• **WHAT THIS TASK INVOLVES**
Give back every entry precisely as written, without any of the images.

[Records drawn from a dataset]
********

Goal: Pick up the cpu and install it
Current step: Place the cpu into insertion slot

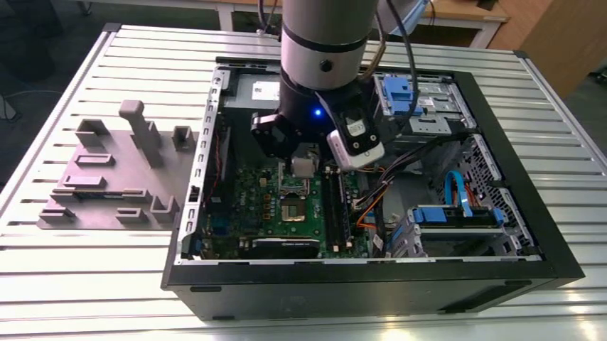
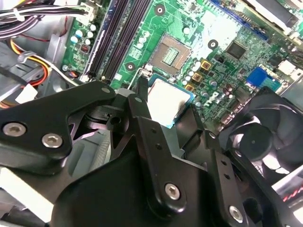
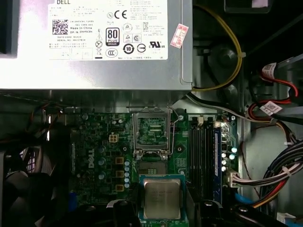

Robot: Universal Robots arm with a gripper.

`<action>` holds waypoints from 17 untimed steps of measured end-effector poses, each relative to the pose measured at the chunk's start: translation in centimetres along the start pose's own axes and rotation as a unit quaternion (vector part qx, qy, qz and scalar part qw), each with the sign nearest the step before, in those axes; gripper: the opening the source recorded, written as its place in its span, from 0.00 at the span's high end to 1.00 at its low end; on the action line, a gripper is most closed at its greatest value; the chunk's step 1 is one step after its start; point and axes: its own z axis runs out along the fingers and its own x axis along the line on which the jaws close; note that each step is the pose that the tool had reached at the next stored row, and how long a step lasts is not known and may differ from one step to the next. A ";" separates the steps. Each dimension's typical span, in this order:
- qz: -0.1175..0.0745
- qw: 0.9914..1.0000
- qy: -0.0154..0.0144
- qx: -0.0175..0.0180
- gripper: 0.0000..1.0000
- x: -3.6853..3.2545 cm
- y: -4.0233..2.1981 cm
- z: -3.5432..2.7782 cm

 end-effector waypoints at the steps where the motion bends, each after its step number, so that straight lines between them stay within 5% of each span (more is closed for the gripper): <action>1: 0.000 1.000 0.001 0.000 0.53 0.00 -0.01 0.15; 8: 0.002 1.000 0.011 0.000 0.53 0.03 -0.05 1.11; 17: 0.001 1.000 0.012 0.000 0.53 -0.10 -0.45 2.71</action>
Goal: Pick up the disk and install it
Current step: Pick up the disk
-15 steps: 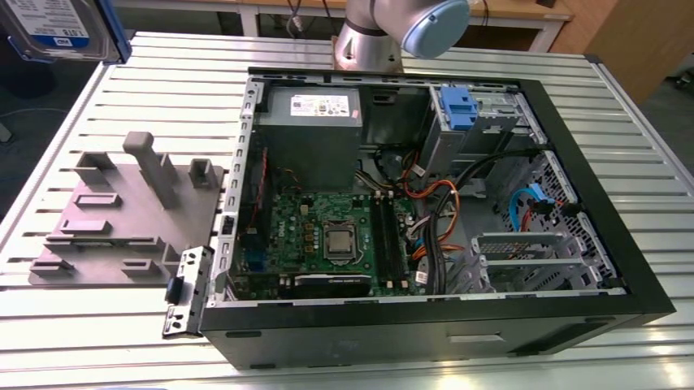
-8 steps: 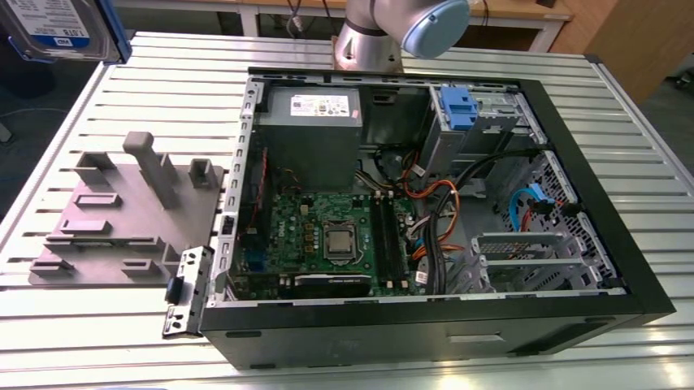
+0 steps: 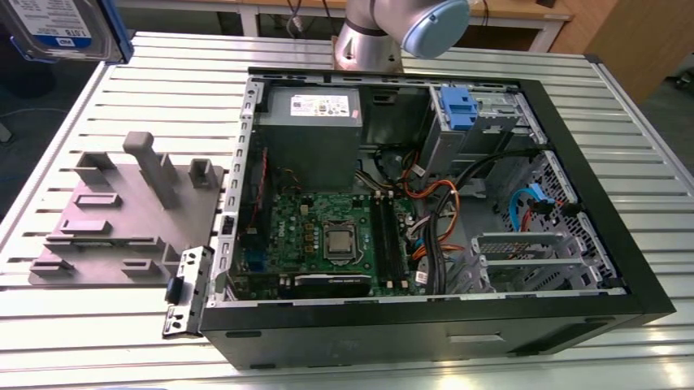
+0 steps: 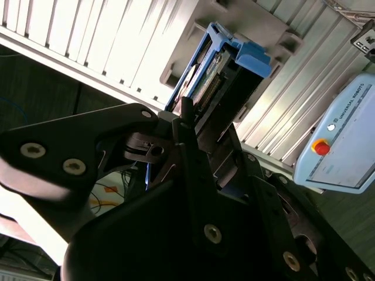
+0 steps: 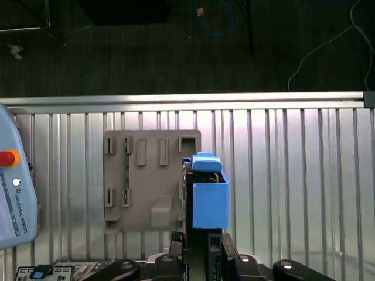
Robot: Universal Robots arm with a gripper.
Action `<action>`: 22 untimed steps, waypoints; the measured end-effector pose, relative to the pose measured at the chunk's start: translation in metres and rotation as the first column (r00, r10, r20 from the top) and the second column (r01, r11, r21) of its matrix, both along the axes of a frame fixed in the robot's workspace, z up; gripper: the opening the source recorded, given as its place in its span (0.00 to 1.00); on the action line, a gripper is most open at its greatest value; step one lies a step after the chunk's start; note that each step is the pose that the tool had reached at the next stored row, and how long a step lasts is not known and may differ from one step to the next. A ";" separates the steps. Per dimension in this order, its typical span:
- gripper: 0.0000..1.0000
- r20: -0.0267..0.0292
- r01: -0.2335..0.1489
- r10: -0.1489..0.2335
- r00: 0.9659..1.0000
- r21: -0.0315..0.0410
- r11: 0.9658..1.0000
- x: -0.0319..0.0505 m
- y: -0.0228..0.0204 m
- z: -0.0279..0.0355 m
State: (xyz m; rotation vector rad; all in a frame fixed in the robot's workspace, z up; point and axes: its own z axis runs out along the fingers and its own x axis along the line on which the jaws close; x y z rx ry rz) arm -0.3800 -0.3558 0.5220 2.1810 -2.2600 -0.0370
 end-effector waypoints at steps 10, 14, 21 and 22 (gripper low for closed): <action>0.35 -0.001 0.000 0.000 1.000 0.000 1.000 0.0133 0.0001 0.0000; 0.35 -0.002 0.000 0.000 1.000 0.000 1.000 0.0187 0.0002 0.0000; 0.35 -0.003 0.000 0.000 1.000 0.000 1.000 0.0253 0.0002 0.0000; 0.35 -0.003 0.000 0.000 1.000 0.000 1.000 0.0254 0.0002 0.0000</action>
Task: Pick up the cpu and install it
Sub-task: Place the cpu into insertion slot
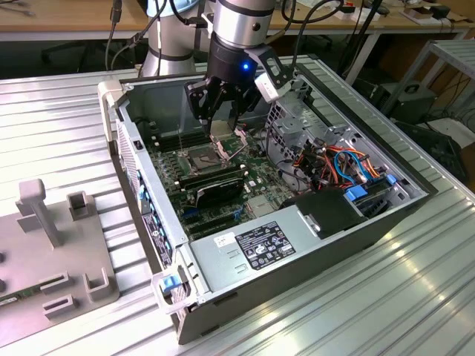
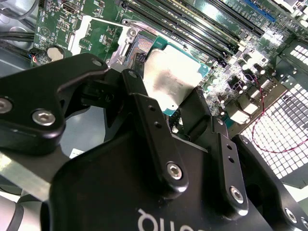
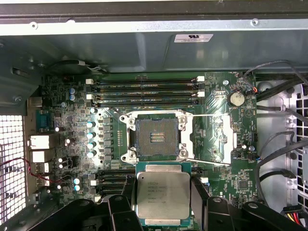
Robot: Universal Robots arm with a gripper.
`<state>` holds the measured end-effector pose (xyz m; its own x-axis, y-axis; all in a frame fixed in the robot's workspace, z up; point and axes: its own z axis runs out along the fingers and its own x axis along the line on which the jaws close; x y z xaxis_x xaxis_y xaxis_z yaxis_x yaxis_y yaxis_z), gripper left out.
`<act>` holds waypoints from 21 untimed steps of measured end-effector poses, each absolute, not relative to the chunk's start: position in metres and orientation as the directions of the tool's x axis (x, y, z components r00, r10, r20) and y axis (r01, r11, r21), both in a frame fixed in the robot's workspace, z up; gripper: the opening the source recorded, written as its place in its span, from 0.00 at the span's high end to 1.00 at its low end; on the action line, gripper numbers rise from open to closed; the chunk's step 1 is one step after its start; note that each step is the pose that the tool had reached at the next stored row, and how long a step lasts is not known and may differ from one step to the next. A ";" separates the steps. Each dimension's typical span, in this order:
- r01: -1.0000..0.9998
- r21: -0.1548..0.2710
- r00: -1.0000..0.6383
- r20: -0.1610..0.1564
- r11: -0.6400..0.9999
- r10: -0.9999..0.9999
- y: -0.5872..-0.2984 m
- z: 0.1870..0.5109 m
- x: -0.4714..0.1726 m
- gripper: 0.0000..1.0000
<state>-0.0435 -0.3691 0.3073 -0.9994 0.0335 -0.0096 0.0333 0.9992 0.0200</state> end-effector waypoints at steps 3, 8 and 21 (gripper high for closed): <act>0.033 0.020 -0.999 -0.010 0.999 0.033 -0.369 0.307 -0.043 0.45; 0.035 0.020 -0.999 -0.010 0.999 0.035 -0.369 0.307 -0.043 0.45; 0.277 0.020 -0.961 -0.010 0.961 0.277 -0.369 0.305 -0.043 0.45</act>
<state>-0.0435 -0.3691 0.3049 -0.9609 0.2768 -0.0096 0.2766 0.9608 0.0200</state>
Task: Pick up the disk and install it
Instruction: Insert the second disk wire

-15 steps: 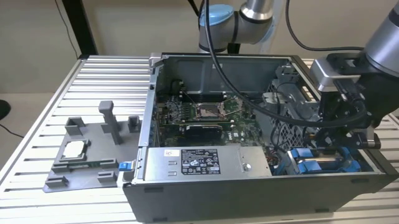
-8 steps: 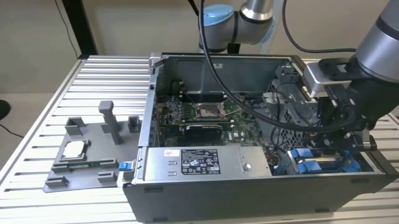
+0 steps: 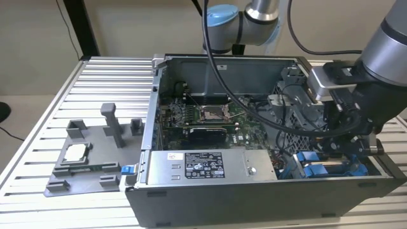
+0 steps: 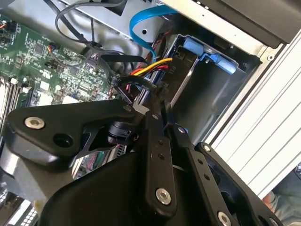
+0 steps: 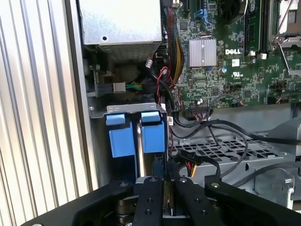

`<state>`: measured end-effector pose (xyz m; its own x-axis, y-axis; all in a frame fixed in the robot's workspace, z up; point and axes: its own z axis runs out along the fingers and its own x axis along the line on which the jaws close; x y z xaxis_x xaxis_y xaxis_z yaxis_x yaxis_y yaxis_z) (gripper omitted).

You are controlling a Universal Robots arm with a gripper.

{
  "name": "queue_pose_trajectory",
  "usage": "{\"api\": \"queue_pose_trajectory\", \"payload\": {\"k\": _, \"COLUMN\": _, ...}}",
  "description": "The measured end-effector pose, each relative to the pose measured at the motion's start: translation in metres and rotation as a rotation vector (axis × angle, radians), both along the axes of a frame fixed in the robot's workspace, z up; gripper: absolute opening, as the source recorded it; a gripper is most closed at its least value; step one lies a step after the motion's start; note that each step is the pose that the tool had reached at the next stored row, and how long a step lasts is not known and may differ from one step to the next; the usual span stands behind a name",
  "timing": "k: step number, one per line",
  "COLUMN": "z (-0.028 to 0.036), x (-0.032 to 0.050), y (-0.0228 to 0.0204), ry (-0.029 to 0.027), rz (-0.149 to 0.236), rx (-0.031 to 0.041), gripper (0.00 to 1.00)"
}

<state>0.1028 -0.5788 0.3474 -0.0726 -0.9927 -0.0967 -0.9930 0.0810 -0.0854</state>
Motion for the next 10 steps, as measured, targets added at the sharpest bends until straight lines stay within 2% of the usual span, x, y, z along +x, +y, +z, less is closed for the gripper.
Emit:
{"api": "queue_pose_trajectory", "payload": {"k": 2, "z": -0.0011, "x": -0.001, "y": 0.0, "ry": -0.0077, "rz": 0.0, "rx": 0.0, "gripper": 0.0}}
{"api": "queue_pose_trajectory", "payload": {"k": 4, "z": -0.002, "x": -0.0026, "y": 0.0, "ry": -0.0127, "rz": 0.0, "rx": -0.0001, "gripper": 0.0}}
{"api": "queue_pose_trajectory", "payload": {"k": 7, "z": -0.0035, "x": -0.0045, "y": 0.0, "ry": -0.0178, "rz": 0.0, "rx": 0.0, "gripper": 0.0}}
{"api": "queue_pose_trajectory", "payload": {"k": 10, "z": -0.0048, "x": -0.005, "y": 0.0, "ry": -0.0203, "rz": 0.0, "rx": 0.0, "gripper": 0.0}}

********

• **YOUR RESPONSE**
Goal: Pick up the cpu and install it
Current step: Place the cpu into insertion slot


Robot: Universal Robots arm with a gripper.

`<action>` holds waypoints from 17 untimed steps of measured end-effector poses, each relative to the pose measured at the chunk's start: translation in centimetres along the start pose's own axes and rotation as a unit quaternion (vector part qx, qy, qz and scalar part qw), each with the sign nearest the step before, in those axes; gripper: the opening the source recorded, written as its place in its span, from 0.00 at the span's high end to 1.00 at its low end; on the action line, a gripper is most closed at its greatest value; the chunk's step 1 is one step after its start; point and axes: its own z axis runs out along the fingers and its own x axis along the line on which the jaws close; note that each step is the pose that the tool had reached at the next stored row, and how long a step lasts is not known and may differ from one step to the next. A ";" separates the steps. Each dimension's typical span, in this order:
- qz: -0.1175..0.0745
- qw: 0.9914..1.0000
- qy: -0.0154..0.0144
- qx: -0.0175..0.0180
- gripper: 0.0000..1.0000
- x: -3.6853..3.2545 cm
- y: -4.0233..2.1981 cm
- z: -3.5432..2.7782 cm

 end-effector waypoints at the steps where the motion bends, each after its step number, so that straight lines between them stay within 5% of each span (more is closed for the gripper): <action>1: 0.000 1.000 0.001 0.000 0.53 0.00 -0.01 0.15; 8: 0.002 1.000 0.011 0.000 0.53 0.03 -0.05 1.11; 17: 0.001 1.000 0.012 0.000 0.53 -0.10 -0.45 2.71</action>
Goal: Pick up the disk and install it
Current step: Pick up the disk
-15 steps: 
-8 steps: 
+0 steps: 
+0 steps: 
+0 steps: 
Robot: Universal Robots arm with a gripper.
Action `<action>`: 22 untimed steps, waypoints; the measured end-effector pose, relative to the pose measured at the chunk's start: translation in metres and rotation as the first column (r00, r10, r20 from the top) and the second column (r01, r11, r21) of its matrix, both along the axes of a frame fixed in the robot's workspace, z up; gripper: the opening the source recorded, given as its place in its span (0.00 to 1.00); on the action line, a gripper is most open at its greatest value; step one lies a step after the chunk's start; note that each step is the pose that the tool had reached at the next stored row, and how long a step lasts is not known and may differ from one step to the next. A ";" separates the steps. Per dimension in this order, its typical span:
- gripper: 0.0000..1.0000
- r20: -0.0267..0.0292
- r01: -0.2335..0.1489
- r10: -0.1489..0.2335
- r00: 0.9659..1.0000
- r21: -0.0315..0.0410
- r11: 0.9658..1.0000
- x: -0.0319..0.0505 m
- y: -0.0228..0.0204 m
- z: -0.0279..0.0355 m
State: (xyz m; rotation vector rad; all in a frame fixed in the robot's workspace, z up; point and axes: its own z axis runs out along the fingers and its own x axis along the line on which the jaws close; x y z rx ry rz) arm -0.3800 -0.3558 0.5220 2.1810 -2.2600 -0.0370
 end-effector waypoints at steps 10, 14, 21 and 22 (gripper low for closed): <action>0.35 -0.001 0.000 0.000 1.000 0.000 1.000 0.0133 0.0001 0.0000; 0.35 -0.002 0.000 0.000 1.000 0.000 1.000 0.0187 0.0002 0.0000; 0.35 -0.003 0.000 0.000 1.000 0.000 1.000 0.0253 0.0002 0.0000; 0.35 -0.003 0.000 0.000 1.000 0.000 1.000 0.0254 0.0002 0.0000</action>
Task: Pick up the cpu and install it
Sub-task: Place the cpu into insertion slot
Robot: Universal Robots arm with a gripper.
`<state>` holds the measured end-effector pose (xyz m; its own x-axis, y-axis; all in a frame fixed in the robot's workspace, z up; point and axes: its own z axis runs out along the fingers and its own x axis along the line on which the jaws close; x y z xaxis_x xaxis_y xaxis_z yaxis_x yaxis_y yaxis_z), gripper left out.
`<act>` holds waypoints from 21 untimed steps of measured end-effector poses, each absolute, not relative to the chunk's start: position in metres and orientation as the directions of the tool's x axis (x, y, z components r00, r10, r20) and y axis (r01, r11, r21), both in a frame fixed in the robot's workspace, z up; gripper: the opening the source recorded, written as its place in its span, from 0.00 at the span's high end to 1.00 at its low end; on the action line, gripper numbers rise from open to closed; the chunk's step 1 is one step after its start; note that each step is the pose that the tool had reached at the next stored row, and how long a step lasts is not known and may differ from one step to the next. A ";" separates the steps. Each dimension's typical span, in this order:
- r01: -1.0000..0.9998
- r21: -0.1548..0.2710
- r00: -1.0000..0.6383
- r20: -0.1610..0.1564
- r11: -0.6400..0.9999
- r10: -0.9999..0.9999
- y: -0.5872..-0.2984 m
- z: 0.1870..0.5109 m
- x: -0.4714..0.1726 m
- gripper: 0.0000..1.0000
<state>-0.0435 -0.3691 0.3073 -0.9994 0.0335 -0.0096 0.0333 0.9992 0.0200</state> end-effector waypoints at steps 3, 8 and 21 (gripper high for closed): <act>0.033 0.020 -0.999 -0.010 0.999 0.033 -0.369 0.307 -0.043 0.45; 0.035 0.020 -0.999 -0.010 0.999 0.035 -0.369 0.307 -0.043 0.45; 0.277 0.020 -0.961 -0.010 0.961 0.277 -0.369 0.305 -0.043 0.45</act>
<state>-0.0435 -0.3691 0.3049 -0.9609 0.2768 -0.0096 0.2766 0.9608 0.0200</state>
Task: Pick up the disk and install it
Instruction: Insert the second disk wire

-15 steps: 
-8 steps: 
+0 steps: 
+0 steps: 
+0 steps: 

`<state>`: measured end-effector pose (xyz m; its own x-axis, y-axis; all in a frame fixed in the robot's workspace, z up; point and axes: its own z axis runs out along the fingers and its own x axis along the line on which the jaws close; x y z xaxis_x xaxis_y xaxis_z yaxis_x yaxis_y yaxis_z) (gripper omitted).

You are controlling a Universal Robots arm with a gripper.

{
  "name": "queue_pose_trajectory",
  "usage": "{\"api\": \"queue_pose_trajectory\", \"payload\": {\"k\": _, \"COLUMN\": _, ...}}",
  "description": "The measured end-effector pose, each relative to the pose measured at the motion's start: translation in metres and rotation as a rotation vector (axis × angle, radians), both along the axes of a frame fixed in the robot's workspace, z up; gripper: absolute opening, as the source recorded it; a gripper is most closed at its least value; step one lies a step after the motion's start; note that each step is the pose that the tool had reached at the next stored row, and how long a step lasts is not known and may differ from one step to the next; the usual span stands behind a name",
  "timing": "k: step number, one per line",
  "COLUMN": "z (-0.028 to 0.036), x (-0.032 to 0.050), y (-0.0228 to 0.0204), ry (-0.029 to 0.027), rz (-0.149 to 0.236), rx (-0.031 to 0.041), gripper (0.00 to 1.00)"
}

<state>0.1028 -0.5788 0.3474 -0.0726 -0.9927 -0.0967 -0.9930 0.0810 -0.0854</state>
Motion for the next 10 steps, as measured, targets added at the sharpest bends until straight lines stay within 2% of the usual span, x, y, z along +x, +y, +z, less is closed for the gripper.
Emit:
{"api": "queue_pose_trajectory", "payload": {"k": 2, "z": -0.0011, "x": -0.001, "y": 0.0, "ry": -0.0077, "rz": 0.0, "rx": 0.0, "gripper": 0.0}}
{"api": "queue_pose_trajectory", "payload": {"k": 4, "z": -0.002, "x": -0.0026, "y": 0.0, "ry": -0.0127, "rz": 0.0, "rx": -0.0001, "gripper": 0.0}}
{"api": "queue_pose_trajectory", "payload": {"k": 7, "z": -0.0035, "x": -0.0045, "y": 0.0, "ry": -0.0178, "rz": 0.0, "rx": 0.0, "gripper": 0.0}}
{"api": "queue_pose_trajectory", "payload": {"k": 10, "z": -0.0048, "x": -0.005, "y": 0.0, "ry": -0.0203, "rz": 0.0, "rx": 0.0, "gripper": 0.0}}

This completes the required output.